Exercise prompt — Note each line in the data holding the string "image" and report it.

__________________________________________________

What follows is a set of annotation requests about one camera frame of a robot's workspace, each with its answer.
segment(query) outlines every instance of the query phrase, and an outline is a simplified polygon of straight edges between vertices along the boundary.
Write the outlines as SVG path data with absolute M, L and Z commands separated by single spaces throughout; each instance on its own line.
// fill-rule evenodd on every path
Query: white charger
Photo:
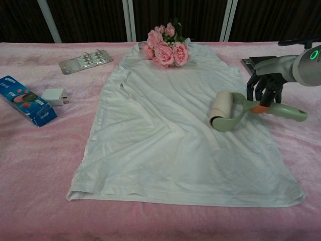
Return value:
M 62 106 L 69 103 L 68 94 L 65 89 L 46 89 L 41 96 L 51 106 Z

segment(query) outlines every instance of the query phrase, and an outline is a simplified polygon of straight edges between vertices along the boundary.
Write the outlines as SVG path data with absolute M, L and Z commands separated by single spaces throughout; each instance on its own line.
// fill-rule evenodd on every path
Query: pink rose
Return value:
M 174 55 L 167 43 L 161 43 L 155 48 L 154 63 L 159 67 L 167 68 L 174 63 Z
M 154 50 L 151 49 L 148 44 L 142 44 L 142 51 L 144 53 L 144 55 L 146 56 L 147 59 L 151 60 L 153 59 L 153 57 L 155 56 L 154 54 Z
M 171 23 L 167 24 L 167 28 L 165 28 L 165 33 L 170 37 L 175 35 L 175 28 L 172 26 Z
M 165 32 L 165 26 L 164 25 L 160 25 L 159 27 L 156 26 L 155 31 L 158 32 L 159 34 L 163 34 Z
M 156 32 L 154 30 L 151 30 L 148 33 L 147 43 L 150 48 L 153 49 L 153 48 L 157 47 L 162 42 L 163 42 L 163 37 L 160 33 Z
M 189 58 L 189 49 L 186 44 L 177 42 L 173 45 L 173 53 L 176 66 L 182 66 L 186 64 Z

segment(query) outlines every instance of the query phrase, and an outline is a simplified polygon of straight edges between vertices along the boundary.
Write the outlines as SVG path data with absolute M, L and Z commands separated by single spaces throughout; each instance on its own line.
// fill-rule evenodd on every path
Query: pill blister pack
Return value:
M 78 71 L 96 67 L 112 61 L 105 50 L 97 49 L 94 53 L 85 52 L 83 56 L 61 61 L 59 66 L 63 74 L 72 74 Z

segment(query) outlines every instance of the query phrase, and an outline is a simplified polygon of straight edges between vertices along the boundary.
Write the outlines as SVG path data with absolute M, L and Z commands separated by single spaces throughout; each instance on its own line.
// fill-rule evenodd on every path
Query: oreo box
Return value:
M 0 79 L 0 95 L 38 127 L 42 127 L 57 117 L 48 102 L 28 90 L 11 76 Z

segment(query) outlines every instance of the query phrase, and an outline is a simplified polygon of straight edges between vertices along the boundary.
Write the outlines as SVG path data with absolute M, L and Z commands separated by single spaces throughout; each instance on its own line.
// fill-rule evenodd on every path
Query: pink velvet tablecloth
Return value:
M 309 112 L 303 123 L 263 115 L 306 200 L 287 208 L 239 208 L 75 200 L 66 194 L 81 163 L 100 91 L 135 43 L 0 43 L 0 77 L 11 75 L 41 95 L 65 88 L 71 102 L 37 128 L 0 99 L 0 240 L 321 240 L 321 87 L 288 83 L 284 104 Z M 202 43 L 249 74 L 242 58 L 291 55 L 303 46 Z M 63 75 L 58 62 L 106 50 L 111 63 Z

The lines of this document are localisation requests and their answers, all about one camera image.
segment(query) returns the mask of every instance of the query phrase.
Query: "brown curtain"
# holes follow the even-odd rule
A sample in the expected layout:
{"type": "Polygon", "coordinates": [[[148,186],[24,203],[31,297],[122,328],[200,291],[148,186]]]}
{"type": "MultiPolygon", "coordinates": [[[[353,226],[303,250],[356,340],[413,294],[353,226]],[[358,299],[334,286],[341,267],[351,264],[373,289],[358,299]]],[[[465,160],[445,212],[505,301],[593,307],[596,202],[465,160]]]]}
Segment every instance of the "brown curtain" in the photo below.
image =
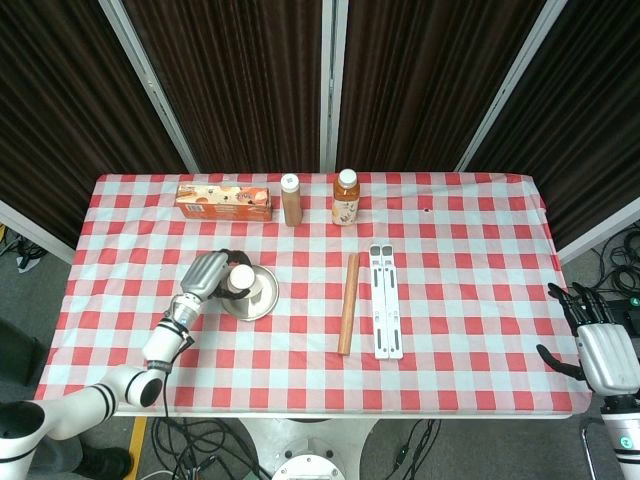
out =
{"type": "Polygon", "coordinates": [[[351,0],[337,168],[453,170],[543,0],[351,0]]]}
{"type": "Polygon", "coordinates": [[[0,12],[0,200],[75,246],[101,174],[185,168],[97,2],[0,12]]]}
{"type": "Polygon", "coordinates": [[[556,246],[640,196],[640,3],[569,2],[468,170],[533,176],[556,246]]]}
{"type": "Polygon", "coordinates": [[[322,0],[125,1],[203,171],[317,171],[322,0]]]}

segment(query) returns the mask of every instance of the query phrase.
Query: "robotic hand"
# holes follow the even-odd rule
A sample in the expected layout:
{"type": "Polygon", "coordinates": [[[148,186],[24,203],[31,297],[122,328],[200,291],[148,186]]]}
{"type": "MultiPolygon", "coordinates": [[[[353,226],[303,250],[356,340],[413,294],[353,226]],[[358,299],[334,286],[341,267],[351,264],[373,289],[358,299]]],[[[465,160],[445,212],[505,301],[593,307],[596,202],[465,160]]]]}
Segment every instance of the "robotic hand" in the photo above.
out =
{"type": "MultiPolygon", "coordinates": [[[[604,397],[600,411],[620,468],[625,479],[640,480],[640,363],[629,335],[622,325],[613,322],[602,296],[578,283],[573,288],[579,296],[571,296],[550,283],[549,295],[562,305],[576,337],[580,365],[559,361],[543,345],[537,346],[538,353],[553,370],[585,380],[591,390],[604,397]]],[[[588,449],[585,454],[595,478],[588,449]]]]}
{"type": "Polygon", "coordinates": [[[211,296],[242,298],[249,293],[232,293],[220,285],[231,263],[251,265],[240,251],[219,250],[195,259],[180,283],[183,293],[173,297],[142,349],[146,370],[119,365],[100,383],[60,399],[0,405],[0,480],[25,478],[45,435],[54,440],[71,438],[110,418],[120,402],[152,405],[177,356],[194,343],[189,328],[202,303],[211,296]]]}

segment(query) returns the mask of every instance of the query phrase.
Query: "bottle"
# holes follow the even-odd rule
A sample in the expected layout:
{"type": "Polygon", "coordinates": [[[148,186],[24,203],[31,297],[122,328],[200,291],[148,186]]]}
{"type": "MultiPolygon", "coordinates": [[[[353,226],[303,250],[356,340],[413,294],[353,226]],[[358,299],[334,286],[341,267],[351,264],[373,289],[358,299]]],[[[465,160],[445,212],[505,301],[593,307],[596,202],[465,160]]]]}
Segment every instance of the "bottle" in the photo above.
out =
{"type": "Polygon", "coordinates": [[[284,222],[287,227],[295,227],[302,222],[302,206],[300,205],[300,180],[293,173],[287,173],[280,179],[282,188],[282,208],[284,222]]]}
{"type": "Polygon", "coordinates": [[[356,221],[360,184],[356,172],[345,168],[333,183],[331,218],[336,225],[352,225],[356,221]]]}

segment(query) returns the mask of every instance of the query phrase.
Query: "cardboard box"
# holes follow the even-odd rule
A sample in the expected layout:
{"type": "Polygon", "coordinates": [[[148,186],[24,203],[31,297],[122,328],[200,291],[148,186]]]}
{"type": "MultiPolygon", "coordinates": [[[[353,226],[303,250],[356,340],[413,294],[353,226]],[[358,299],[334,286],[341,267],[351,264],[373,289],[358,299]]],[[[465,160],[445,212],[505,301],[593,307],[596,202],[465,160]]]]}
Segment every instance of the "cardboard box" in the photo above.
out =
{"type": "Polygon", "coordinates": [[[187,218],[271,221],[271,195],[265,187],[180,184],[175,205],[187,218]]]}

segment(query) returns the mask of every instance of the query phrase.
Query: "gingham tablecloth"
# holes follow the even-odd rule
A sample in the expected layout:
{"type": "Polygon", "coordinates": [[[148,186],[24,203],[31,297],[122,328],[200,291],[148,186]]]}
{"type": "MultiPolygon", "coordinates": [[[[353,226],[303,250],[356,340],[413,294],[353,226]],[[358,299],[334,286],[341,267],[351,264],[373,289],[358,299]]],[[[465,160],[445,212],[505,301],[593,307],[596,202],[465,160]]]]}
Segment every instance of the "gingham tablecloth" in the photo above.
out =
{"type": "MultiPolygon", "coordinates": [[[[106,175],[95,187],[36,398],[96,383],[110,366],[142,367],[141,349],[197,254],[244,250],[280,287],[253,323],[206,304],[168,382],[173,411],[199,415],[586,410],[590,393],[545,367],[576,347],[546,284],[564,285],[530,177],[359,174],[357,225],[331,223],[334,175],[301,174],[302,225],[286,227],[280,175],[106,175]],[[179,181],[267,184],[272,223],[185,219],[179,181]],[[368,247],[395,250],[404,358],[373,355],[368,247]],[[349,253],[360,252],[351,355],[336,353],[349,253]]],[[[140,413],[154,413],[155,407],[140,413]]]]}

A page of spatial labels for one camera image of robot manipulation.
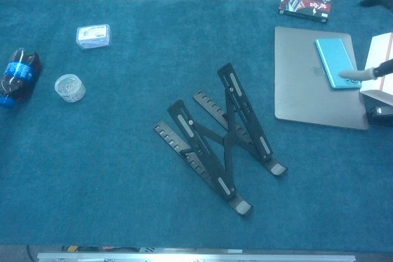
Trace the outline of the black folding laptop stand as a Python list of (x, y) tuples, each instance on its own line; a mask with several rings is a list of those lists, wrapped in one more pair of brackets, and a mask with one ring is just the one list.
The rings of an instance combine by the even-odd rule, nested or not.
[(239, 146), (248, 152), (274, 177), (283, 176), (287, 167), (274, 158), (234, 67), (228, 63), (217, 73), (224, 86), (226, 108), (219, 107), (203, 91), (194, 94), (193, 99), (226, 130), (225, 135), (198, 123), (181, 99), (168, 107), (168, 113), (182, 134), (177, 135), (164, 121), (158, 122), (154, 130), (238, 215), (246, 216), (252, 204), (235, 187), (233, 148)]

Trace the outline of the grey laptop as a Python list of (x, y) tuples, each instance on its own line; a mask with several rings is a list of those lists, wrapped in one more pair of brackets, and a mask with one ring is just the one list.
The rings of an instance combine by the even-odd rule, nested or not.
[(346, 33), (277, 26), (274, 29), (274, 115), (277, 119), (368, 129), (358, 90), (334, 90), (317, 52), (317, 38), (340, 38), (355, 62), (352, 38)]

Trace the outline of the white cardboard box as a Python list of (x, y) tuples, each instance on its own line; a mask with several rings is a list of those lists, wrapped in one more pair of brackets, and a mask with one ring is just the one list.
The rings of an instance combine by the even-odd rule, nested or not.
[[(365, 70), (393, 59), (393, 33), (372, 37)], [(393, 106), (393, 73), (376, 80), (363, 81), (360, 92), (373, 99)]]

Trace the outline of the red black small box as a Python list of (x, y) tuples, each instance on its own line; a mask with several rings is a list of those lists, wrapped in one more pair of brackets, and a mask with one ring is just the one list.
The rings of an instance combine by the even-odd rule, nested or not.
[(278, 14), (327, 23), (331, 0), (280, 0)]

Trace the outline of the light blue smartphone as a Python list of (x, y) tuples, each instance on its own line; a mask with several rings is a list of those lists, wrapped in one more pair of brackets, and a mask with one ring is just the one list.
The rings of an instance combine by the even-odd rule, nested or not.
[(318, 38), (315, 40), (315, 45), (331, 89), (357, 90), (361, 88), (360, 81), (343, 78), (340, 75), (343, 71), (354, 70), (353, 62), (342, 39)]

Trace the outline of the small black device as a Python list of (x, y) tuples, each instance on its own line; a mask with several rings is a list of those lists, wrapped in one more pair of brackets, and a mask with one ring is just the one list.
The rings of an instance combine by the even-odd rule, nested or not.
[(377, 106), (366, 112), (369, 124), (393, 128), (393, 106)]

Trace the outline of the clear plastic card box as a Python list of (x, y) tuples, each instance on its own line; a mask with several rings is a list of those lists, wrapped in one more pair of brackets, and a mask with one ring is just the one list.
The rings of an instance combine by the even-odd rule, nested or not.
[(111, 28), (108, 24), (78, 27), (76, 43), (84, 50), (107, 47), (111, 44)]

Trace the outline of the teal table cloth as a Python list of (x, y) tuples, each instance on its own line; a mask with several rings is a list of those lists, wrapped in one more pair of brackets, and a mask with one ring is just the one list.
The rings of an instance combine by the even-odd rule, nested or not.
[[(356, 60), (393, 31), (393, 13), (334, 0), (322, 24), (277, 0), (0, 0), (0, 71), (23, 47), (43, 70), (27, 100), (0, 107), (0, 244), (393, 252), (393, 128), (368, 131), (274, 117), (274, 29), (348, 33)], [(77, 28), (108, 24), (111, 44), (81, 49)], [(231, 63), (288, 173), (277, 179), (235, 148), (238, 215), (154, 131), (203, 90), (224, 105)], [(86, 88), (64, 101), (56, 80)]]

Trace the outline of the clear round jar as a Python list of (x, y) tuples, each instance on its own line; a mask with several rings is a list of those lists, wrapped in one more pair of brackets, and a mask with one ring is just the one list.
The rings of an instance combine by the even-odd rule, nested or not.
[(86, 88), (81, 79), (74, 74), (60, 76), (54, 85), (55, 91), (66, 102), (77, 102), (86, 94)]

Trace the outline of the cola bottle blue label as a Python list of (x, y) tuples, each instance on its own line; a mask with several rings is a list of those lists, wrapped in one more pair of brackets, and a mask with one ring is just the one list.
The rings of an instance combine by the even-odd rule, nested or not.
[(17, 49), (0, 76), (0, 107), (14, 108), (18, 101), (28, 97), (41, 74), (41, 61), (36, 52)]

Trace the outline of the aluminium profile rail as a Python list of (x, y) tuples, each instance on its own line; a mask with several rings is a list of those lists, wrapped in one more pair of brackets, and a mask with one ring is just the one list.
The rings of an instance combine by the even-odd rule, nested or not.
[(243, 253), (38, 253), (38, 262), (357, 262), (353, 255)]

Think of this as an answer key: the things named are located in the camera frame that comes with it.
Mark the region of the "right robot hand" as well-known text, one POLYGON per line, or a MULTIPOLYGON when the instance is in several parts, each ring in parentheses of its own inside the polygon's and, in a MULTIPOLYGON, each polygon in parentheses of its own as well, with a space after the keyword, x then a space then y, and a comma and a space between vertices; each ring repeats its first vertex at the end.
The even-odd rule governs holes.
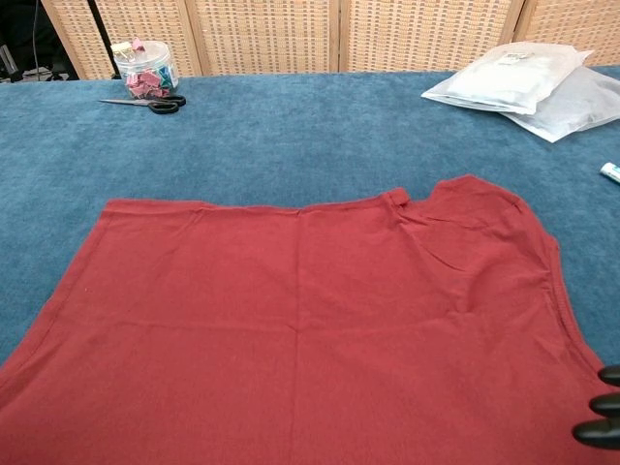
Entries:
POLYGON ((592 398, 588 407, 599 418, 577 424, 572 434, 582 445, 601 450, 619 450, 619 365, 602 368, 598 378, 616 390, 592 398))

__________________________________________________

Answer to the exercise —
The lines of this document are localisation requests and their answers, all about one camera image.
image =
A page of spatial labels for one camera image of robot manipulation.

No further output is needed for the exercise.